Time of application Female tattoo was applied following the first menstruation in Laboya, the initial tattoo taking place on the thighs. The next tattoo was performed after the birth of the first child and was applied to the shins, the calves being tattooed following the birth of the second child.[38] (Kruyt confirms this two stage operation but however states that the calves followed nearly a month after the shins.[39]) For the first leg tattoo, when the woman falls pregnant a skilled tattooer is contacted and a date set for a few months after the birth. In some instances in the case of a nubile girl, the first leg tattoo is performed as soon as the girl's father receives the first wedding prestations from the future groom's family, with the rear of the legs being completed after the woman falls pregnant after moving into her husbands home.[40] Should for any reason the tattoo be unsuccessful then the "mowal" (oracle necklace(?)) was consulted to find the reason and, depending on the result of this, one or more "marapoe"(?) offered (sacrificed?) The usual time for tattooing was at the onset of the first major rains of the season.[41] In addition, in Laboya young girls are expected to dress in a particular fashion immediately after receiving their first tattoo.[42] For Kodi, the procedure was different and a young bride could have her forearm tattooed first after conceiving her first child but could not get her calves and thighs tattooed until she had produced several healthy children.[43] In Rindi most people tattooed in their mid teens, but it could not be ascertained whether this was done before or after circumcision or teeth filing or in what order tattoo was performed.[44]  

Practitioners In a general note, Kruyt states that the actual application of tattoo was always done by women, who received gifts for their services, receiving a spear, a knife, a ring, cooked rice and pig or chicken flesh.[45] Older women performed this function in Kodi, in addition usually serving as mid wife’s and herbalists, while in Rindi, anyone who had the skills could tattoo.[46]

Process In Kodi a small ceremonial offering of a chicken was made before being tattooed individually.
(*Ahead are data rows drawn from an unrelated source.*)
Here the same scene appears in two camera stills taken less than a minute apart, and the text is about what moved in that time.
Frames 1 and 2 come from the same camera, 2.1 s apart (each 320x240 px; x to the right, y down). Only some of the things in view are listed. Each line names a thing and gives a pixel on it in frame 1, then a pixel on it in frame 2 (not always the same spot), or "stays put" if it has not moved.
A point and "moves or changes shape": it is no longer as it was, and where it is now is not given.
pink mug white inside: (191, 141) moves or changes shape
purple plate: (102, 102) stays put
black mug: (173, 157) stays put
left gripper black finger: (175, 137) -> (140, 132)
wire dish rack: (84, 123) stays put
This being made to the spirit of the maternal village of the person being tattooed i.e the lete binye or "doorway and steps" that she came from, this being to ensure the consent of her ancestors. Tattooing was a painful process, not only because of the thorns creating the puncture marks but from the stinging of the candlenut and ashes which were rubbed into the wounds as the tattooing progressed.[47]
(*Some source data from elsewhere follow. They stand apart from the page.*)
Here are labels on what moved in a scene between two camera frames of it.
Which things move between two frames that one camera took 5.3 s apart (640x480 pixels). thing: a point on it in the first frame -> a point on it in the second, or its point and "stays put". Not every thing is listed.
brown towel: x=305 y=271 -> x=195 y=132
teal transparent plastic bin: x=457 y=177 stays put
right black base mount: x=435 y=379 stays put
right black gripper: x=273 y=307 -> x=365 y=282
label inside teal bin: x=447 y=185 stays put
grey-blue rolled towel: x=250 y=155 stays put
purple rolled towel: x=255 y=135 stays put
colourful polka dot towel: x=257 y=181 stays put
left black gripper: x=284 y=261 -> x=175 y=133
 Dye The dye, which according to Ten Kate was of a blue-black colour , was made from the nut of the fruit of the Kemiri ("kaniri") which was burned and pounded to a fine state, presumably being mixed with water.[48]  This may possibly be the candlenut, as Hoskins mentions that the dye was made from the soot of the candlenut crushed in with a mixture of  ashes.[49]  Soot was mixed in a solution with sugar cane (ashes?) for dye in Rindi, forming a fine mix.[50]  
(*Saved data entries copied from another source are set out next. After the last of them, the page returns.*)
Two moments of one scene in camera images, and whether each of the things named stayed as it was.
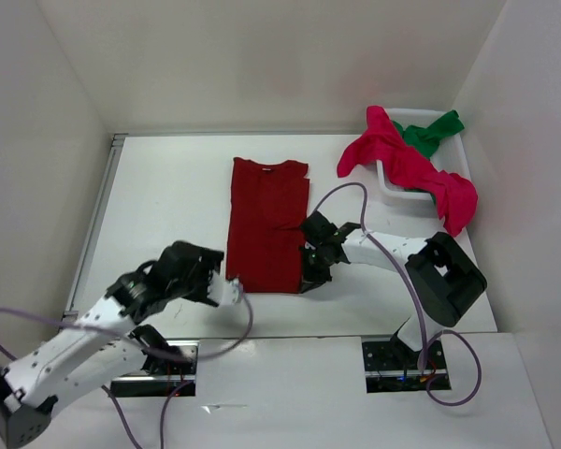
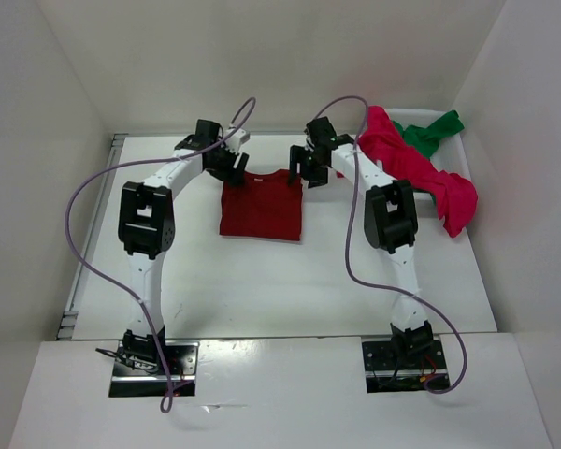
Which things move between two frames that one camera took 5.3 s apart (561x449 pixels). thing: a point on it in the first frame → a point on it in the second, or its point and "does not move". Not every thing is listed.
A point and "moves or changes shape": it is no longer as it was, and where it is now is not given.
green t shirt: [426, 138] does not move
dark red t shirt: [268, 209] moves or changes shape
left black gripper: [210, 265] → [237, 178]
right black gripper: [310, 279] → [297, 153]
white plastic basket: [450, 156] does not move
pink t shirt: [411, 168] does not move
Tattoo implements Kruyt describes the tattoo implements consisted of the thorn (thorns ?)  of the lemon-dorens bush ("tara moede" ) which were fixed to a handle and then used to beat the pattern in by tapping the head of the handle so as to puncture the skin.[51] In Kodi, where they were known "wu munde"  several lemon thorns were also used as the puncturing instrument in a similar procedure, the same thorns appearing in Rindi.[52] There are no further details on the actual methods used to apply tattoo.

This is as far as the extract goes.